1 Introduction

The combinatorial nature of a 3D digital image is a suitable material to homology computation by taking as input the (algebraic) cubical complex associated to the image (whose building blocks are vertices, edges, squares and cubes). Homology is a topological invariant that characterizes “holes” in any dimension (in the case of a 3D space, connected components, tunnels and cavities). Persistent homology [5, 20] studies homology classes and their life-times (persistence) in an increasing nested sequence of subcomplexes (a filtration on the cubical complex).

Space or voxel carving [2, 4, 12, 18] is a technique for creating a three-dimensional reconstruction of an object from a series of two-dimensional images captured from cameras placed around the object at different viewing angles. The technique involves capturing a series of synchronised images of an object, and, by analysis of these images and with prior knowledge of the exact three-dimensional location of the cameras, deriving an approximation of the shape of the object.

There are numerous research papers dealing with the problem of human activity recognition from 3D data (see [1] for a recent review). An important subgroup of these works provide algorithms for activity recognition from a set of silhouettes of the subject, such as [19] or [11]. In [19] Fourier Transform in cylindrical coordinates is performed to compare motion history volumes representing different actions. In [11], the so-called action volume is produced from a set of human body silhouettes from the same view angle. They combine multiview angles to obtain a set of representative action volumes that are used to classify the action.

There have been some papers (see [1315]) dealing with the application of persistent homology to the problem of gait recognition. Different silhouettes are extracted from a whole gait cycle (from only one viewpoint) and stacked together to form some kind of action volume to be topologically analyzed by using persistent homology.

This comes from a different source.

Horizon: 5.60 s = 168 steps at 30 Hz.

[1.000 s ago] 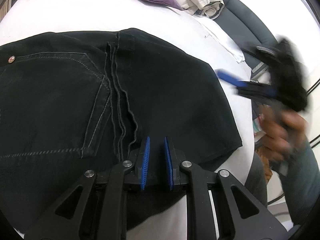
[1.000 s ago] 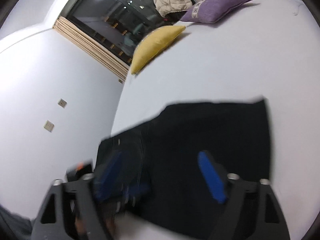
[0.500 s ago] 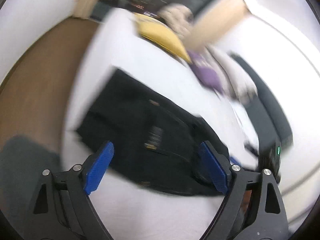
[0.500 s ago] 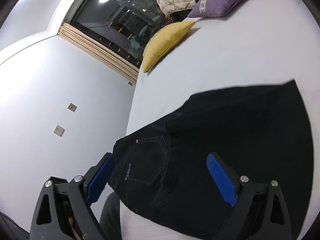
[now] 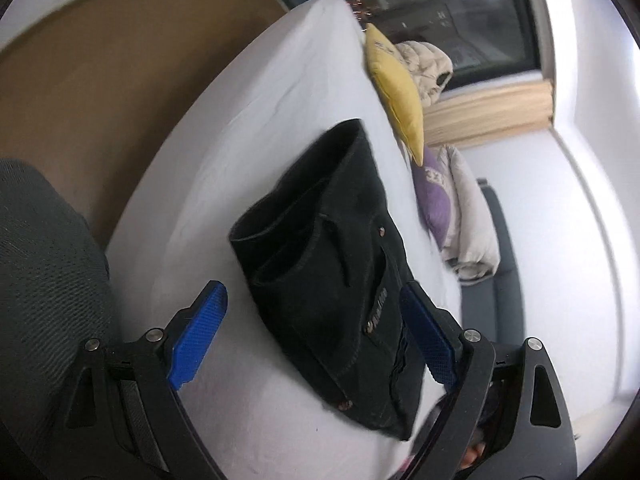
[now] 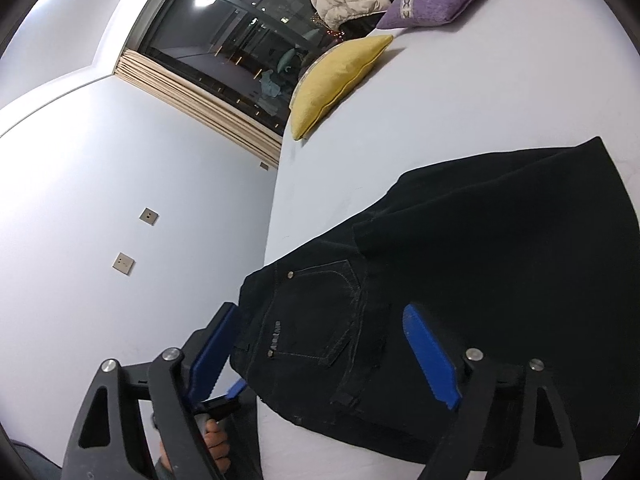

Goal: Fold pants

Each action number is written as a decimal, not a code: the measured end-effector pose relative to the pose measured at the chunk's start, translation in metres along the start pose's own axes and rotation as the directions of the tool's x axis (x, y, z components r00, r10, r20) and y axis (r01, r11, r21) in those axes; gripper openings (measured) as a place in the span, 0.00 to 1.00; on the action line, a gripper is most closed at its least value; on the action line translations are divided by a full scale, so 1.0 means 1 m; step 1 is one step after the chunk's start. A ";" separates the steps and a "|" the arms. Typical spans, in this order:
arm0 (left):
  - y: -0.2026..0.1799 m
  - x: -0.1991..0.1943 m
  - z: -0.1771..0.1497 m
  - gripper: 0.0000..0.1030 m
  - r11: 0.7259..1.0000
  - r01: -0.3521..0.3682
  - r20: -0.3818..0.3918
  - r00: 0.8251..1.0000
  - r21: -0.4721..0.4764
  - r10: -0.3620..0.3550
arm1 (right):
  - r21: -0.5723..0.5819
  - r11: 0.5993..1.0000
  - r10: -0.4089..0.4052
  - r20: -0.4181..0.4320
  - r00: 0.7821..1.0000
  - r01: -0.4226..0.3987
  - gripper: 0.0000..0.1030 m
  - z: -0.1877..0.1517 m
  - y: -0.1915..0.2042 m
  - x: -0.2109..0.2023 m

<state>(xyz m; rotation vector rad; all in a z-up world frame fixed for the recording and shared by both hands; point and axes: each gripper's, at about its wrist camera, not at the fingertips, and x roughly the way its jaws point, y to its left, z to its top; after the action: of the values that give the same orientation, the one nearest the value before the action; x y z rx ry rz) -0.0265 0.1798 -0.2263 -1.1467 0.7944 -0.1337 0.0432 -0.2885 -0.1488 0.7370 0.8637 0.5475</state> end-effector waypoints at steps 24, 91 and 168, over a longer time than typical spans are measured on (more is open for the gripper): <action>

In this paper we focus on sequences of 3D reconstructions of volumes that are captured from a small set of cameras with different viewpoints in a tennis court. From that input, we construct another 3D object containing the motion history information and that we analyze it from a persistent homology perspective.

In the following section, we describe the specific context in which we develop our work. Section 3 describes the design of our method to apply persistent homology to such specific context with the aim of recognizing the activity in a video sequence of voxel carving reconstructions. Reports on the computations performed as well as some conclusions are collected in Sect. 4. We draw some ideas for future work in the last section.

2 Voxel Carving Video Sequences

Voxel carving techniques are very useful for 3D reconstruction since they are non-invasive and they can cover a very large environment. They can be implemented with an array of low-cost cameras to produce a synchronised set of images. In each image, the subject of interest is identified and then segmented from the background of the image (this is commonly known by silhouette extraction). The subject silhouette is segmented from the background and a 3D bounding box is then drawn around the subject’s approximate position in 3D space. This bounding box defines a volume that has a corresponding real world three-dimensional coordinate system. The different silhouettes are used to “carve” the defined volume accordingly. A sequence of reconstructed volumes can be seen in Fig. 1.

Fig. 1.
figure 1

A sequence of 3D reconstructions by voxel carving. Each frame is a 3D point cloud.

In the real world coordinate system the approximate subject volume is populated with voxels, that are set at a particular distance apart or spatial resolution, i.e. if the distance between voxels decreases then the spatial resolution increases. From experimental observation, authors in [16] found that a three dimensional spatial frequency of 4 cm, i.e. 15,625 samples per cubic metre, was sufficiently adequate for their purposes and in [7] they concluded that higher resolutions did not contribute to a better topological model in the reconstruction process. That means that the spacing considered between each voxel is 4 cm in the OX, OY and OZ directions. This way, it is satisfied that the final reconstructions are qualitatively detailed enough to be used as a 3D visualisation tool, and, at the same time, based on the computational performance of a single PC, this resolution allows to run the algorithm at near to real-time. Regarding the quality of space carving results, persistent homology was proposed first in [8] as a tool for a topological analysis of the carving process along the sequence of 3D reconstructions with increasing number of cameras.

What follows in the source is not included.